- What this task involves
From top to bottom, print the listing word for word and skip any pictures it contains.
=====
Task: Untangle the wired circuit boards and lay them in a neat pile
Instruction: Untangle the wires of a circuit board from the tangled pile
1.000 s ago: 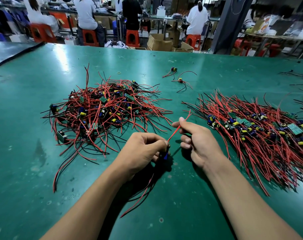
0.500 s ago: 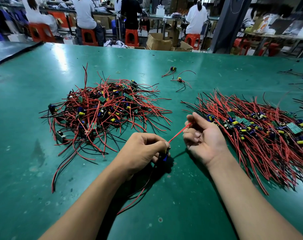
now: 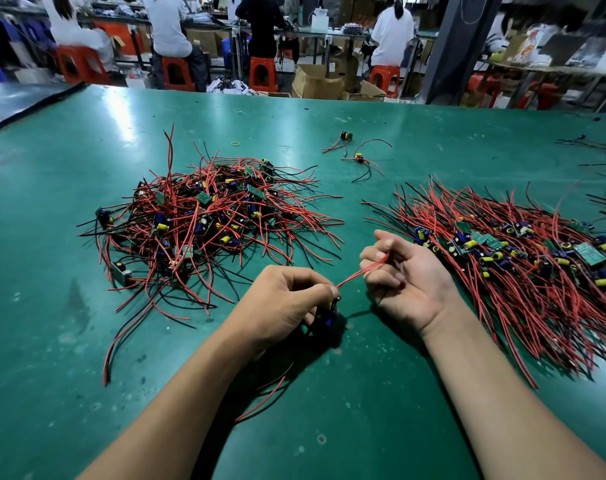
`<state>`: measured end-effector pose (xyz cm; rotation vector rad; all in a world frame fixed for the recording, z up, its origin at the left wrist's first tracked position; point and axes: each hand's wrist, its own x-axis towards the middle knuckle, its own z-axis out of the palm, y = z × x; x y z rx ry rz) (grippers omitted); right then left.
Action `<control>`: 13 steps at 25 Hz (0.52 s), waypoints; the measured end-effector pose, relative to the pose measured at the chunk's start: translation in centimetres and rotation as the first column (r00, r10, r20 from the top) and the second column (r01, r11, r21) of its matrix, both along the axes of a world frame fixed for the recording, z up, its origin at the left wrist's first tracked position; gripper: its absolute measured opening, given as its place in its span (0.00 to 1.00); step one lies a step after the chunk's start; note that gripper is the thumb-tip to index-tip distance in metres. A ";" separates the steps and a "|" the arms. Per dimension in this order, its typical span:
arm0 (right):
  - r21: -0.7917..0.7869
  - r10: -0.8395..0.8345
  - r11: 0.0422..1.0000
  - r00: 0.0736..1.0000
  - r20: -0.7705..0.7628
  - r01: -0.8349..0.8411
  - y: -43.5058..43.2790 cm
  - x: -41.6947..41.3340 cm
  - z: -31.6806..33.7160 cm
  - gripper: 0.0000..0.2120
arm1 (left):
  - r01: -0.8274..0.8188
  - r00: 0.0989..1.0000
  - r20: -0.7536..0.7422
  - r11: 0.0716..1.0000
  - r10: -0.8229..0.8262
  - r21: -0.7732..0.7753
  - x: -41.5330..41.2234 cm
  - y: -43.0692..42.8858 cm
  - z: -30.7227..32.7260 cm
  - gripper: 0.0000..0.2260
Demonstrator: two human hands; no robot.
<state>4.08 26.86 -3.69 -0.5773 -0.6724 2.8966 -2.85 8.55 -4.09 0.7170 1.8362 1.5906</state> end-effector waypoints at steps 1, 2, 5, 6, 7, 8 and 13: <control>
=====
- Task answer
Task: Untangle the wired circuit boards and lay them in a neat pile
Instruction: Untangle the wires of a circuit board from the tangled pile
1.000 s ago: 
0.500 s ago: 
now: 
`<state>`: measured end-effector pose (xyz cm; rotation vector rad; all in a world frame fixed for the recording, z up, its origin at the left wrist's first tracked position; point and axes: each hand's wrist, its own x-axis towards the middle knuckle, its own z-axis out of the palm, y = z × x; x y z rx ry rz) (grippers omitted); right then left.
Action `<control>`: 13 steps at 25 Hz (0.52 s), waypoints; the measured end-effector pose, relative to the pose measured at the chunk's start: translation in centimetres and rotation as the first column (r00, r10, r20 from the top) and the second column (r01, r11, r21) of its matrix, both along the axes of a world frame fixed for the recording, z up, its origin at the left wrist's first tracked position; gripper: its absolute measured opening, given as its place in its span (0.00 to 1.00); step one lies a step after the chunk's start; note that gripper is the thumb-tip to index-tip distance in metres. A ";" separates the steps and a "|" the arms. Per dimension in this order, its typical span:
arm0 (right):
  - r21: -0.7917..0.7869
  - r10: -0.8395..0.8345
  - r11: 0.0422..1.0000
  - r00: 0.0736..1.0000
  - r20: -0.7705..0.7628
  - r01: -0.8349..0.8411
  - y: -43.5058..43.2790 cm
  - x: -41.6947..41.3340 cm
  - z: -31.6806..33.7160 cm
  - gripper: 0.0000..0.2120
arm1 (left):
  - r01: -0.8274..0.8188
  - r00: 0.0989..1.0000
  - r20: -0.7536..0.7422
  - r11: 0.0716..1.0000
  - r10: -0.8229..0.8262
  - r21: -0.7732..0.7753
  - x: -41.5330..41.2234 cm
  - y: -43.0692..42.8858 cm
  - z: -30.7227..32.7260 cm
  - gripper: 0.0000..0.2260
Demonstrator: two human hands; no robot.
<state>4.08 26.86 -3.69 -0.5773 -0.6724 2.8966 -2.85 8.55 -4.09 0.7170 1.8362 1.5906</state> end-effector waypoints at steps 1, 2, 5, 6, 7, 8 and 13: <control>

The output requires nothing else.